Vertegaal's team used an e-textile made by Philips called Lumalive, which is a 14-by-14 pixel matrix of full-color RGB LEDs woven into a flexible fabric with padding that can be programmed to display images. The pillow-like display technology is usually used for advertising and is sturdy enough to go in the washing machine, Vertegaal said.

"Lumalive is very much non-interactive so we made it interactive," he said. Their design incorporates conductive fabric patches and conductive thread wired to a capacitive touch sensor and a small wearable Bluetooth Arduino computer. A small radio circuit measures players' positions relative to each other.

Currently the game consists of a chaser and two target players. A target player will have one of two Super Mario Brothers-themed tokens appear on the shirt front, each worth different points. When the chaser is nearly within arm's reach of a player, the token can jump to the other target player's shirt.

"That makes it quite a bit more challenging," Vertegaal said. He compares TagURIt to soccer, where players have the ball temporarily, passing it away when someone from the other team gets close.

The longer a player holds onto a token, the more points he or she gains. Conversely, a chaser starts with points that are deducted incrementally until five minutes are up or the chaser succeeds in getting the token, whatever comes first. Touching conductive fabric patches causes the computer to send a signal to the Lumalive, updating the display with a final score.

The Human Media Lab is one of the few universities in the world to have Lumalive displays, which Vertegaal says each cost more than $7,000. The whole game system costs around $20,000.
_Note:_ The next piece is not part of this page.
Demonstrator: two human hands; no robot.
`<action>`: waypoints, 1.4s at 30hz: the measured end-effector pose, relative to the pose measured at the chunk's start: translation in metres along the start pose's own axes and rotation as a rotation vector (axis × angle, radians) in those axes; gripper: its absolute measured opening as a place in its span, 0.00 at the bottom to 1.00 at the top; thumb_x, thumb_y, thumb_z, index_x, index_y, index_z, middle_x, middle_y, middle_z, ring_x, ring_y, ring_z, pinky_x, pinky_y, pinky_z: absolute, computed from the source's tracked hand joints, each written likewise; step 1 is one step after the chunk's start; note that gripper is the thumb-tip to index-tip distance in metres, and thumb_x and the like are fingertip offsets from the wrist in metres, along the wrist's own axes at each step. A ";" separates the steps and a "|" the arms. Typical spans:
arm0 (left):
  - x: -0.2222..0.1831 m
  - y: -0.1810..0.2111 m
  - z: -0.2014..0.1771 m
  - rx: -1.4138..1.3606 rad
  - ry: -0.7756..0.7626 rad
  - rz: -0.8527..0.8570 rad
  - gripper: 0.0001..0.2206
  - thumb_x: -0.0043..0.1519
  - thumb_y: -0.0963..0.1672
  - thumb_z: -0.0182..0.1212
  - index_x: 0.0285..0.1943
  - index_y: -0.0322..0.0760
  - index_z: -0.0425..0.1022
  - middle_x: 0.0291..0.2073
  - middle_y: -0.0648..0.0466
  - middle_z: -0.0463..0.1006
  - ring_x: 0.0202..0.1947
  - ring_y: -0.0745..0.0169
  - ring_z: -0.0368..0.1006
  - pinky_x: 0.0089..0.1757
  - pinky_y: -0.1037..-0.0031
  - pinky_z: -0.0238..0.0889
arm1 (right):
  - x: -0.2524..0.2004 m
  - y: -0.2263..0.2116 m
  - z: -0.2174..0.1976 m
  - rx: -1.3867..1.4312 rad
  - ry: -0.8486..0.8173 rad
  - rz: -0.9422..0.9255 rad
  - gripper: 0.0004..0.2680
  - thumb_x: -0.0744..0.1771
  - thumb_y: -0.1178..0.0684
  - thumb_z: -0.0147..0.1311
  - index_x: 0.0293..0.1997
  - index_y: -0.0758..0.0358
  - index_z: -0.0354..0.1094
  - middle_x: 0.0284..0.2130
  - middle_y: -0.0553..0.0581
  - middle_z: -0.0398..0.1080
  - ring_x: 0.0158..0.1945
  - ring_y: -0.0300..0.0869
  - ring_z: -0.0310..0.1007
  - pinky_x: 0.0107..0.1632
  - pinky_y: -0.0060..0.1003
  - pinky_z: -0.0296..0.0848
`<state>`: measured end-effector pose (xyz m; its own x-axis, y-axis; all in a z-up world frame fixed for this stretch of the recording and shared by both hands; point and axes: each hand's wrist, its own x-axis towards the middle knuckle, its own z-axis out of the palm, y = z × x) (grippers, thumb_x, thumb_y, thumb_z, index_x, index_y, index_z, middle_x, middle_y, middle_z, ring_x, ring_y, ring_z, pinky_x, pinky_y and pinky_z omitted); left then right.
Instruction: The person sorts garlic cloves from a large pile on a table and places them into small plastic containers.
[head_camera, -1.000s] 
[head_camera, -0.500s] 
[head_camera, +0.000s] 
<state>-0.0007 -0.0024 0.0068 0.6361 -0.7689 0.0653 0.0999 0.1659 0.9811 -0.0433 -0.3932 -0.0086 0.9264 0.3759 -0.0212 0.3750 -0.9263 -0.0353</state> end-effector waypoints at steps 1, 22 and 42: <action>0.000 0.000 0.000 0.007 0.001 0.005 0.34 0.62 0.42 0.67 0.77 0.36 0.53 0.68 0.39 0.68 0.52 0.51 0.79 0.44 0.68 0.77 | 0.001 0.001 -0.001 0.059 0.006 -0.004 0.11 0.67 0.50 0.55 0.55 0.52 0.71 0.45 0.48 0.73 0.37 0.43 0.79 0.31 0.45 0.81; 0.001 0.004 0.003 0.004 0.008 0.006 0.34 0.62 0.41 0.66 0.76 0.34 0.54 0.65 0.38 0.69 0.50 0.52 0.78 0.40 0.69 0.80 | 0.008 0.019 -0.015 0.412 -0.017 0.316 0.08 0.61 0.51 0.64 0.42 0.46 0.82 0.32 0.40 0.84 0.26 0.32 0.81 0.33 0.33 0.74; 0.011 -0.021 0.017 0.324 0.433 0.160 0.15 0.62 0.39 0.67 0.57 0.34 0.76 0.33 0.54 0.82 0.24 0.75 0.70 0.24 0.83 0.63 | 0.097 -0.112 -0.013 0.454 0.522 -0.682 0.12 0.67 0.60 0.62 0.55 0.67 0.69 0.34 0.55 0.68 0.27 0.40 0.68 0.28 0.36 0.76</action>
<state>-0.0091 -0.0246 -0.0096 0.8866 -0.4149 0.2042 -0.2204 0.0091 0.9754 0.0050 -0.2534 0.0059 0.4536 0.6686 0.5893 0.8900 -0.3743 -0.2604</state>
"As they get into the $100 price range, everybody will be wearing them," Vertegaal said. He and his colleagues are presenting TagURIt at the ACM CHI Conference on Human Factors in Computing Systems this week in Vancouver.

Saul Greenberg is a computer science professor at the University of Calgary who specializes in proxemics, which is the study of measurable distances between people during different types of interactions.

TagURIt goes well beyond games and offers a new way to think about interaction design, he said. "We can start asking the question: Can we get technology to mediate itself by its understanding of the people around it, in this case using wearables?"

Vertegaal imagines multiple ways to interact with e-textiles. For example, clothing could be programmed to show text messages. "You'll have your Facebook on your shirt for sure," he said with a chuckle. "Maybe that's our next project."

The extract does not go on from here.